SUPPLIED MATERIAL Block Start

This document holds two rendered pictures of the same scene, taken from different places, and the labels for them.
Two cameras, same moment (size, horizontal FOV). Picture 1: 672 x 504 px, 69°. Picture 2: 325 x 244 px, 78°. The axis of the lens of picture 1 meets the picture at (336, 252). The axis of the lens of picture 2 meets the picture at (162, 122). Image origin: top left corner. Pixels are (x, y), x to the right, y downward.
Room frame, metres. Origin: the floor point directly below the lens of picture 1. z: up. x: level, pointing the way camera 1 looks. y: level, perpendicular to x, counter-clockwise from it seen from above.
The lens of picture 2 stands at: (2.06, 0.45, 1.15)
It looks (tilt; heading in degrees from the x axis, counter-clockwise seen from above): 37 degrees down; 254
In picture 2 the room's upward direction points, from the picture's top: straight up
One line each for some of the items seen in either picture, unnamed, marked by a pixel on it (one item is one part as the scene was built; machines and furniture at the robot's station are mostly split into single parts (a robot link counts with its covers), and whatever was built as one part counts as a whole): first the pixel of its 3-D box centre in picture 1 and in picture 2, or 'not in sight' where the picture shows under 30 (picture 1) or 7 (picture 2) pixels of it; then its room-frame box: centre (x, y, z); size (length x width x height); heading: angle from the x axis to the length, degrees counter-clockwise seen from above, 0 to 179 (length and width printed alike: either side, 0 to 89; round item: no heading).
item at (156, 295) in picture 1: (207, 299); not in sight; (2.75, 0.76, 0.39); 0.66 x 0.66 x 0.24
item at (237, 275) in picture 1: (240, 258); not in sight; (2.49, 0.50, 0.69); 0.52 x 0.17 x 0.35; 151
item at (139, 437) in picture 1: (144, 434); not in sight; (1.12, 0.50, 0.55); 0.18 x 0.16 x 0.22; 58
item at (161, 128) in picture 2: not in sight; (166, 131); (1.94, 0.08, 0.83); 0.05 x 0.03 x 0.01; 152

SUPPLIED MATERIAL Block End

> **EXERCISE GOAL**
Everything above, from first entry to last, must be reproduced exactly.

> **TASK RESULT**
This document holds two rendered pictures of the same scene, taken from different places, and the labels for them.
Two cameras, same moment (size, horizontal FOV). Picture 1: 672 x 504 px, 69°. Picture 2: 325 x 244 px, 78°. The axis of the lens of picture 1 meets the picture at (336, 252). The axis of the lens of picture 2 meets the picture at (162, 122). Image origin: top left corner. Pixels are (x, y), x to the right, y downward.
Room frame, metres. Origin: the floor point directly below the lens of picture 1. z: up. x: level, pointing the way camera 1 looks. y: level, perpendicular to x, counter-clockwise from it seen from above.
The lens of picture 2 stands at: (2.06, 0.45, 1.15)
It looks (tilt; heading in degrees from the x axis, counter-clockwise seen from above): 37 degrees down; 254
In picture 2 the room's upward direction points, from the picture's top: straight up
One line each for some of the items seen in either picture, unnamed, marked by a pixel on it (one item is one part as the scene was built; machines and furniture at the robot's station are mostly split into single parts (a robot link counts with its covers), and whatever was built as one part counts as a whole): first the pixel of its 3-D box centre in picture 1 and in picture 2, or 'not in sight' where the picture shows under 30 (picture 1) or 7 (picture 2) pixels of it; then its room-frame box: centre (x, y, z); size (length x width x height); heading: angle from the x axis to the length, degrees counter-clockwise seen from above, 0 to 179 (length and width printed alike: either side, 0 to 89; round item: no heading).
item at (156, 295) in picture 1: (207, 299); not in sight; (2.75, 0.76, 0.39); 0.66 x 0.66 x 0.24
item at (237, 275) in picture 1: (240, 258); not in sight; (2.49, 0.50, 0.69); 0.52 x 0.17 x 0.35; 151
item at (139, 437) in picture 1: (144, 434); not in sight; (1.12, 0.50, 0.55); 0.18 x 0.16 x 0.22; 58
item at (161, 128) in picture 2: not in sight; (166, 131); (1.94, 0.08, 0.83); 0.05 x 0.03 x 0.01; 152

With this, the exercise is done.